Return, word for word, only the lines from the one containing "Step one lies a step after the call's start" through the last line of the entries.

[Dataset content Boundary: Start]

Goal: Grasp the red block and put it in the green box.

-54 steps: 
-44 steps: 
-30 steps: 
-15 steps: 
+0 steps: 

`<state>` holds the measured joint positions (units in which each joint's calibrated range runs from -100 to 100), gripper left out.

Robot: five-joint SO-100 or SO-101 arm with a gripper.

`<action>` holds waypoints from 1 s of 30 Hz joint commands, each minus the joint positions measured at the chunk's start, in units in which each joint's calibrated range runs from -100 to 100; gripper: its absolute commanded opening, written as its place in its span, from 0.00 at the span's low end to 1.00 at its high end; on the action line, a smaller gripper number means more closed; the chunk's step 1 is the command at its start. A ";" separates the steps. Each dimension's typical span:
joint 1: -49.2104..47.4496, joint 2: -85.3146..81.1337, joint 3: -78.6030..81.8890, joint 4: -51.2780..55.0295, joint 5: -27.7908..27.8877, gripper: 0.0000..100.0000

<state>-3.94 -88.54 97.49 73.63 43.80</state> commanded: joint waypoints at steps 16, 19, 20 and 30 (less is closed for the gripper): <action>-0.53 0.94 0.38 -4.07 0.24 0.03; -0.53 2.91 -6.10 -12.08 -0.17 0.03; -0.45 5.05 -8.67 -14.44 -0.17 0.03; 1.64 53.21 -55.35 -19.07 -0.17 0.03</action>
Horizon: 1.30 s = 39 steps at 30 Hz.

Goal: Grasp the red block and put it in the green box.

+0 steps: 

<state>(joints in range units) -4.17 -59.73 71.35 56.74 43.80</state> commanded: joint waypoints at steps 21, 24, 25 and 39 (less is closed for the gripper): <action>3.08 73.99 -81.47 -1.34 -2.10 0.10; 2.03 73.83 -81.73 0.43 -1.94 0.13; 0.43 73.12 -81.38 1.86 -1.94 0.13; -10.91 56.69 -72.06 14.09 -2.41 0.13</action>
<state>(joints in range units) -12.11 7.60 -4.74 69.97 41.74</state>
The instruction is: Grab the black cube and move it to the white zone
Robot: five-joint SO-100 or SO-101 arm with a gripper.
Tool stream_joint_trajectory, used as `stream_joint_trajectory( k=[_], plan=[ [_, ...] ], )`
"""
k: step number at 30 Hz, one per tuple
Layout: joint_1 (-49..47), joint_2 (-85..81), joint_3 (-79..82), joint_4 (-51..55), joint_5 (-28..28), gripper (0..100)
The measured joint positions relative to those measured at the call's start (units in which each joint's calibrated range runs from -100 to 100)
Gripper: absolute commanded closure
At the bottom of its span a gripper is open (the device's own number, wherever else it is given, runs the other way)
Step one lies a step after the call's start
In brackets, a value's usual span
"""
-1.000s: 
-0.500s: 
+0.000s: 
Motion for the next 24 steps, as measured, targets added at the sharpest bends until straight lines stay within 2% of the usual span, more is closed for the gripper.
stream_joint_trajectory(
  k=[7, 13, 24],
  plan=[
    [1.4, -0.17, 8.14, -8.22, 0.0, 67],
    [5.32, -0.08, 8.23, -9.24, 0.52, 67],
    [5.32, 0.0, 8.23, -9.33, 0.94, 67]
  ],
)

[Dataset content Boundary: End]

* [Output for this task]
Step one lies a step after the call's start
In brackets, a value's usual span
"""
-1.000s: 
-0.500s: 
+0.000s: 
Motion for the next 24 steps, as measured, targets added at the sharpest bends until straight lines stay within 2% of the usual span, more is closed for the gripper.
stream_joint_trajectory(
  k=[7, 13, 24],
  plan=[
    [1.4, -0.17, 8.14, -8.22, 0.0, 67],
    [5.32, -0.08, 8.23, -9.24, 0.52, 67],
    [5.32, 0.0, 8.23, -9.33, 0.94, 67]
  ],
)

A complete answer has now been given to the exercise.